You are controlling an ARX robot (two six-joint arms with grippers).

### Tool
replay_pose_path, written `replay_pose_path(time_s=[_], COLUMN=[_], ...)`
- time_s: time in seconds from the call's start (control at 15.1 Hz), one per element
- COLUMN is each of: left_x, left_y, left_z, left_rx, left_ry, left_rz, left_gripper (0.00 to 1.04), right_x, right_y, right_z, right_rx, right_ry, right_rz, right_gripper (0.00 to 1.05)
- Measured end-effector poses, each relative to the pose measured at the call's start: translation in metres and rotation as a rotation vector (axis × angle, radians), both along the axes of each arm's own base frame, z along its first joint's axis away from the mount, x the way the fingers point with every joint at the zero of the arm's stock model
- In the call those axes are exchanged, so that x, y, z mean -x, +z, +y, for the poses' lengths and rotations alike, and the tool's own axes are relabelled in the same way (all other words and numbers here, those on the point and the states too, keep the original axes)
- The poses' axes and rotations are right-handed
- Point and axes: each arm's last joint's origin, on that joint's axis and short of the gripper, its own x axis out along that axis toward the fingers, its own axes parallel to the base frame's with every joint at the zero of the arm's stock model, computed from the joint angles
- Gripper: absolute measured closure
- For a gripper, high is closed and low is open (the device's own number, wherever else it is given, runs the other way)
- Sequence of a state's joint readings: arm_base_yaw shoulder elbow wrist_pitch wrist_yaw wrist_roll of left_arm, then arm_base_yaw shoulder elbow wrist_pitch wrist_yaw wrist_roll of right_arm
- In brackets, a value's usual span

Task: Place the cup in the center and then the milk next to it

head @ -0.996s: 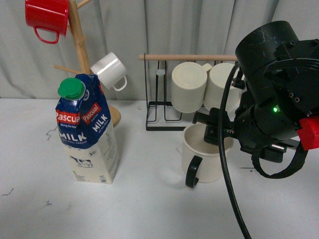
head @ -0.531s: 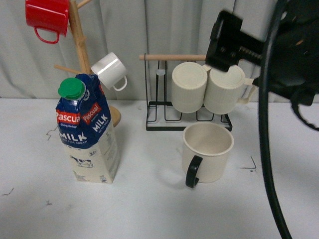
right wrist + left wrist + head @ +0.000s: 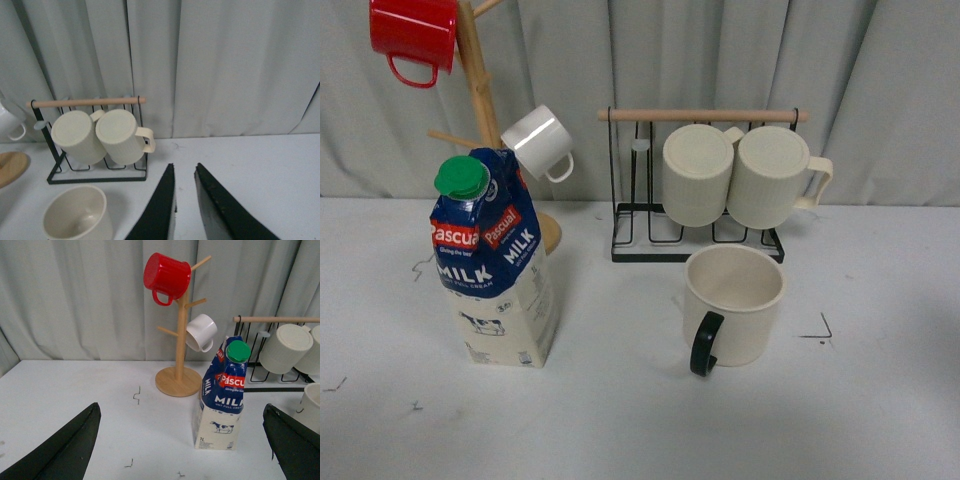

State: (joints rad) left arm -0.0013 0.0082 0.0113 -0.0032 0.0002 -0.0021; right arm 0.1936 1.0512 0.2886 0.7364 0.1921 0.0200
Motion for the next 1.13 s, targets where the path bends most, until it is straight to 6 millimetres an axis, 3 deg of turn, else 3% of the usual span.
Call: replay_pose_path(time_s=[0.07,0.13,0.6,0.86,1.13], left_x=[0.000,0.000,0.000,0.000,0.000], left_y=[0.000,0.000,0.000,0.000,0.000], left_z=[0.000,0.000,0.000,0.000,0.000], left_rx=[0.000,0.000,0.000,0.000,0.000], left_ry=[0.000,0.000,0.001,0.001,0.001], left_rz=[0.000,0.000,0.000,0.000,0.000], left_gripper=[0.07,0.07,0.07,0.07,0.07], right_x=[0.009,0.015,0.054,0.068,0.077], right_y=[-0.004,-0.004,-0.026,-0.038,-0.034], right_z=[-0.005,-0.010,-0.035,-0.034,-0.034], right_rx=[0.005,0.009,0.009,0.009,0.009], right_ry=[-0.003,-0.006,-0.022,-0.003,-0.003], right_rz=[-0.005,-0.025,-0.019,-0.013,-0.038], right_gripper=[1.00,1.03,1.03,1.03,1.03])
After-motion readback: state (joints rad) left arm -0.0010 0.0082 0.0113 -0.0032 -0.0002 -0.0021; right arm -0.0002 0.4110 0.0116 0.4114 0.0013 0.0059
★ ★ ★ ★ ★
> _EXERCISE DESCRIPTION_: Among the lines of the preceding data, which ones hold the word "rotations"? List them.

> _RESULT OF THE TASK_:
- In the call those axes are exchanged, so that x, y, z mean -x, +z, +y, for the poses' lengths and rotations alike, and the tool's own axes are relabelled in the same way (all other words and numbers here, those on the point and the states too, keep the original axes)
- The poses' axes and rotations are right-handed

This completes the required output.